Interactions Among Social, Ecology, and Child Risk Factors

Studies conducted by Walker and her colleagues (1994, 2001, 2002) provide some of the but inquiry investigating interactive effects on FSS in children and adolescents. Walker'south research group has found that the human relationship of stressors and social rewards to FSS is moderated past poor social and academic skills, high negative affectivity, and low self-worth.
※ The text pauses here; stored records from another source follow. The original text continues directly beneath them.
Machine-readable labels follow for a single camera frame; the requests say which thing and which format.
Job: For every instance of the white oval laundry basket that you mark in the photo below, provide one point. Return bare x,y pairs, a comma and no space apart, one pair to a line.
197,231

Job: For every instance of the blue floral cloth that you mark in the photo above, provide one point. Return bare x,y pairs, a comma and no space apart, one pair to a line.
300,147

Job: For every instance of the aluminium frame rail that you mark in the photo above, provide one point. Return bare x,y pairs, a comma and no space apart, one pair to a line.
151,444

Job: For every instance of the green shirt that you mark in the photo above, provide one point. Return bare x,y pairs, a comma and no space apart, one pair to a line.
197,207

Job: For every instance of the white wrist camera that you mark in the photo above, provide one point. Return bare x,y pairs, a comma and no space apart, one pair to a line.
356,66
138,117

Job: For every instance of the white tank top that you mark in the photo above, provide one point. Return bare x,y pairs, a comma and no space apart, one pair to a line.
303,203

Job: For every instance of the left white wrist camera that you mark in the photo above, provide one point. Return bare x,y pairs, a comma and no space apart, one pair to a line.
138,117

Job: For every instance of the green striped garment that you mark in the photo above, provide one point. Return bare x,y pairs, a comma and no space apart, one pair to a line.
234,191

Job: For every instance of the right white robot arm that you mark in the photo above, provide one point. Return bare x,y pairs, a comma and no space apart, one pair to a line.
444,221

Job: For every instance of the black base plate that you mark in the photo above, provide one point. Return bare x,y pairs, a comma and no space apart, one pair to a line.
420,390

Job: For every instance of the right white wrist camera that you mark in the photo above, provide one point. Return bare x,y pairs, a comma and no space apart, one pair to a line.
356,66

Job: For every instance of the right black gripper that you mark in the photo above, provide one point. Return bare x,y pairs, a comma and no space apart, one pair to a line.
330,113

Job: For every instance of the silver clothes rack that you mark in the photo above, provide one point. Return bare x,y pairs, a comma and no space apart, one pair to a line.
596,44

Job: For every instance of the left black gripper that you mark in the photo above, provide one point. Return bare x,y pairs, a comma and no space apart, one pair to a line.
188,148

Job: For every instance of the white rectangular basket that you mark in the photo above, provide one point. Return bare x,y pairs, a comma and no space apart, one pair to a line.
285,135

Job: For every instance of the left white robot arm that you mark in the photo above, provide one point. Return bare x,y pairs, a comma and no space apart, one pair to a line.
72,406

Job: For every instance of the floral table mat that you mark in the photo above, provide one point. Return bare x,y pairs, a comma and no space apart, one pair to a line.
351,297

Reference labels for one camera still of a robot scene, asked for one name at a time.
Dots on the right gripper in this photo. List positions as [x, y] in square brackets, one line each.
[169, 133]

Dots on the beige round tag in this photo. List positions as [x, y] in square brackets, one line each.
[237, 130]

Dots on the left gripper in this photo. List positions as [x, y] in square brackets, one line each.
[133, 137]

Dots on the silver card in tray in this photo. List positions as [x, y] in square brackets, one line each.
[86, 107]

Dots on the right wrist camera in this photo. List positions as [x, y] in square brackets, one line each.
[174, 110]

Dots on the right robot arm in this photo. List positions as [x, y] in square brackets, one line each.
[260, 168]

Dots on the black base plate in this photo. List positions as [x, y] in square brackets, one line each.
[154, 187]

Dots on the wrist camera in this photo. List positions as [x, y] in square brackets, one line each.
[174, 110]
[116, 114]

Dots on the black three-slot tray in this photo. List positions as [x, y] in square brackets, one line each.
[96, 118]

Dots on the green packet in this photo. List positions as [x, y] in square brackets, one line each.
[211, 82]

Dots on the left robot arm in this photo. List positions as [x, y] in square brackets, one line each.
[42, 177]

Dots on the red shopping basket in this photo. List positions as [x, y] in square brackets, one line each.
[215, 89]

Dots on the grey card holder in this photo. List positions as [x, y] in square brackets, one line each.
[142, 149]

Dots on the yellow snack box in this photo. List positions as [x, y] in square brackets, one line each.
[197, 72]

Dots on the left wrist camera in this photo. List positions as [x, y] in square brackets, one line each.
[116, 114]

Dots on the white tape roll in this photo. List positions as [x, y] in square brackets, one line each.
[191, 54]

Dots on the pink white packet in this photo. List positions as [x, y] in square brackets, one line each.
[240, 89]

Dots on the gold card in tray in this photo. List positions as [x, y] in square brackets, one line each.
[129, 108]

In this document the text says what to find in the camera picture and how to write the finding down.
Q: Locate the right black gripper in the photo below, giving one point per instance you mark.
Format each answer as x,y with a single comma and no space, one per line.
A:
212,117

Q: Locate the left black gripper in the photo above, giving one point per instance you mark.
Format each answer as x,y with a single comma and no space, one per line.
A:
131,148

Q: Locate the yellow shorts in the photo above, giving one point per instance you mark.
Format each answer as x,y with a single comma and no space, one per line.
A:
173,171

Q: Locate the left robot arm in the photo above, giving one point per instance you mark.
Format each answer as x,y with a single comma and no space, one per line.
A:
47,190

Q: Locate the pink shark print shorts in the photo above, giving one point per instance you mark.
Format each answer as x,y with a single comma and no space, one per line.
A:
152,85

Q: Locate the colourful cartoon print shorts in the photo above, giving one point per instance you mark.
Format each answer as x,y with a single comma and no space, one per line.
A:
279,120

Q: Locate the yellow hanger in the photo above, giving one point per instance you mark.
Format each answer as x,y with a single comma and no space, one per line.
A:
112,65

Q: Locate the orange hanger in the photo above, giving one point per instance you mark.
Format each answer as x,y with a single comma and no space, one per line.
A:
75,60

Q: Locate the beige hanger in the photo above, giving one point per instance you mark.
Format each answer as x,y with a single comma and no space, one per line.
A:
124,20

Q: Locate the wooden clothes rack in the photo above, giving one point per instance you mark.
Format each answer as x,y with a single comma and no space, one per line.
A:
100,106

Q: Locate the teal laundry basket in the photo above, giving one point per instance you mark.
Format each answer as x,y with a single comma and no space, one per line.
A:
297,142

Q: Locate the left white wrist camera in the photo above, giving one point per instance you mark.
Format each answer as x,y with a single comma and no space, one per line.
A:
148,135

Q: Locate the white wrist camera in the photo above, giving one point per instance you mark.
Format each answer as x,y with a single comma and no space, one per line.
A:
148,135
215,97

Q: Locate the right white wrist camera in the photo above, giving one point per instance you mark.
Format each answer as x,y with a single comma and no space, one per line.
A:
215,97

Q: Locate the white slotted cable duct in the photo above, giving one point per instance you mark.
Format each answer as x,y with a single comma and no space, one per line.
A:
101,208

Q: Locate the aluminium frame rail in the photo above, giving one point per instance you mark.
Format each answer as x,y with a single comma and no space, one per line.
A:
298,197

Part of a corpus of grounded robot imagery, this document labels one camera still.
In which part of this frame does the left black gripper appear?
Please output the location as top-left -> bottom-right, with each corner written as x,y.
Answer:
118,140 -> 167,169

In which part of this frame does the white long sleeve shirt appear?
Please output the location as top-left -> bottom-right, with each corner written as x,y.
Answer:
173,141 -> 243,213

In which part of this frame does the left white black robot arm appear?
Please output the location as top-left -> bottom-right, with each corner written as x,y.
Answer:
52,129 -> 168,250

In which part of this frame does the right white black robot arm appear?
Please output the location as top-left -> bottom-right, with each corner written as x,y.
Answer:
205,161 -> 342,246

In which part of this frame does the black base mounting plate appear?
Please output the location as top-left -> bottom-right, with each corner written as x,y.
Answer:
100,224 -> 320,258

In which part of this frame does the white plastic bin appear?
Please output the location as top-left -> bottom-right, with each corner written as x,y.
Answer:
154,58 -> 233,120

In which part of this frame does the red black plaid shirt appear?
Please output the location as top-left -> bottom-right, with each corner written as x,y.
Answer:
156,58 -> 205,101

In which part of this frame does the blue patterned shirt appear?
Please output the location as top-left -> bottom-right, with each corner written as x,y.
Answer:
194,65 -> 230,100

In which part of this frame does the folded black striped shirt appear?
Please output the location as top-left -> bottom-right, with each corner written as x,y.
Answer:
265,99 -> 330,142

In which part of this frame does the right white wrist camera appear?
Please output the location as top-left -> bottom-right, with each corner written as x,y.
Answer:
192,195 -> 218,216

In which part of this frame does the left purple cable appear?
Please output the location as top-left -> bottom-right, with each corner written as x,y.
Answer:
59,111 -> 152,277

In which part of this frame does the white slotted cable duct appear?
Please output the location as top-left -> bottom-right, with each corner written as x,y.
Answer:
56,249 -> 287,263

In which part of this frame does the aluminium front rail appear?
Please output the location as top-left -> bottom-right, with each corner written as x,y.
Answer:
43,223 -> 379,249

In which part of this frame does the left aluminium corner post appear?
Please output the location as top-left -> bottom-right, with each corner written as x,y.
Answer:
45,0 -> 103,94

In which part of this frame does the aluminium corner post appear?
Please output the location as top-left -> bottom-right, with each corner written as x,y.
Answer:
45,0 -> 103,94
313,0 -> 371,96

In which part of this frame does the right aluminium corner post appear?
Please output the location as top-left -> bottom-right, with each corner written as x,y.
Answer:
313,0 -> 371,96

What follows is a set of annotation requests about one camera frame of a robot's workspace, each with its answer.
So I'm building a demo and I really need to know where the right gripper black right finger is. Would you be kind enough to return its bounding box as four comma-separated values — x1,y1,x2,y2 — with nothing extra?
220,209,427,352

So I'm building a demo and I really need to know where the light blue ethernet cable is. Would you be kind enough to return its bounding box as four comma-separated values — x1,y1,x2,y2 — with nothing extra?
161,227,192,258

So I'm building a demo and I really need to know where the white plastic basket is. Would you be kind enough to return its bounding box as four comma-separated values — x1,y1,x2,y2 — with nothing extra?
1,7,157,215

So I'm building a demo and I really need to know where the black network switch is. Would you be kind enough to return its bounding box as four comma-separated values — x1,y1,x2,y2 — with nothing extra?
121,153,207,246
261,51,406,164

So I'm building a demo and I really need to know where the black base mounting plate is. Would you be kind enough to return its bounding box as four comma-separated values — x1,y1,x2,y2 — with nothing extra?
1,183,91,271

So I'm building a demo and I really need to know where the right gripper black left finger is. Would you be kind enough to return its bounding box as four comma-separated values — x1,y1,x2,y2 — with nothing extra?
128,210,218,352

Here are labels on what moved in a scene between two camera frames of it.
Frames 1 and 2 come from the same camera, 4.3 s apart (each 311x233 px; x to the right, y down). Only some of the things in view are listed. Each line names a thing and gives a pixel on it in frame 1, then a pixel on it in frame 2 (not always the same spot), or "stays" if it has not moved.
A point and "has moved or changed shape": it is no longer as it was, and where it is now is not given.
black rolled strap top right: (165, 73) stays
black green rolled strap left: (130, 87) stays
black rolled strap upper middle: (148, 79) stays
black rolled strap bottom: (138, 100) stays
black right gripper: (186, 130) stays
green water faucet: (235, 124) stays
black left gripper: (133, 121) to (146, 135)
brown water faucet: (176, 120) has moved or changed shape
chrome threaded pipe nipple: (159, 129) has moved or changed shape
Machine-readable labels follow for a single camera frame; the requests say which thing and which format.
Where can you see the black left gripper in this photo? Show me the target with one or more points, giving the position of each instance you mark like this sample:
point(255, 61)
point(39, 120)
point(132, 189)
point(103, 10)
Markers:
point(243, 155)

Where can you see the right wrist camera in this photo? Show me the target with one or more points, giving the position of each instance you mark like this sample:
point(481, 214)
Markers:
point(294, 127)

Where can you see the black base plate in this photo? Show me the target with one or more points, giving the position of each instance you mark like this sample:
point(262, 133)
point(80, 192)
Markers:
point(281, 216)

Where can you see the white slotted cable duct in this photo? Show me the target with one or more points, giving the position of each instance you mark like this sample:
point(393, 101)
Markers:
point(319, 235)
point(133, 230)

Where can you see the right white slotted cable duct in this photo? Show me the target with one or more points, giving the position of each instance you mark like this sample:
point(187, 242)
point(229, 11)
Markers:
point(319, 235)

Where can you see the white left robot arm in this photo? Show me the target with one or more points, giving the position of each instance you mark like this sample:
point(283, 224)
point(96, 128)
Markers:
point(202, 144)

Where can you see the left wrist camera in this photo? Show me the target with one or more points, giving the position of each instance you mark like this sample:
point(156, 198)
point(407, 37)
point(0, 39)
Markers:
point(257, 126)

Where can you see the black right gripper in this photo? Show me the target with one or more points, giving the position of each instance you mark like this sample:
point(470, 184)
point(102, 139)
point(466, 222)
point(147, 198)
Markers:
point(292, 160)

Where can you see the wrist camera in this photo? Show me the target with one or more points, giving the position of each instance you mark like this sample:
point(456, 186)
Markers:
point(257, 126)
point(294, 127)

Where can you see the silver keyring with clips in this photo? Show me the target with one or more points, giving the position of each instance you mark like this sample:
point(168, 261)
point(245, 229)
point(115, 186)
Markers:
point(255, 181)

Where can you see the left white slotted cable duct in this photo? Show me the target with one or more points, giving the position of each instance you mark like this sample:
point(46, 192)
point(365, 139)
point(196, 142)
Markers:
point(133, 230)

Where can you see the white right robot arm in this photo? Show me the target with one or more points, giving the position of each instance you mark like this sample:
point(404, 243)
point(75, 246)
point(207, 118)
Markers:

Walker'south studies draw children who are unhappy and lack competence in at least one area of operation as being at-run a risk for FSS in the face of stressful situations. Walker'due south studies (1994, 2001, 2002) have investigated the complex associations between child and contextual factors, with results supporting a social learning hypothesis. That is, children who may fear failure in social or academic realms are less apt to cope finer with negative life stressors and consequently experience uncomfortable somatic symptoms. Conveying these symptoms to others may benefit children by assuasive them to avoid the feared situation or considering they receive attention, thereby reinforcing the expression, and likely the experience, of the somatic distress (Walker et al., 2006a).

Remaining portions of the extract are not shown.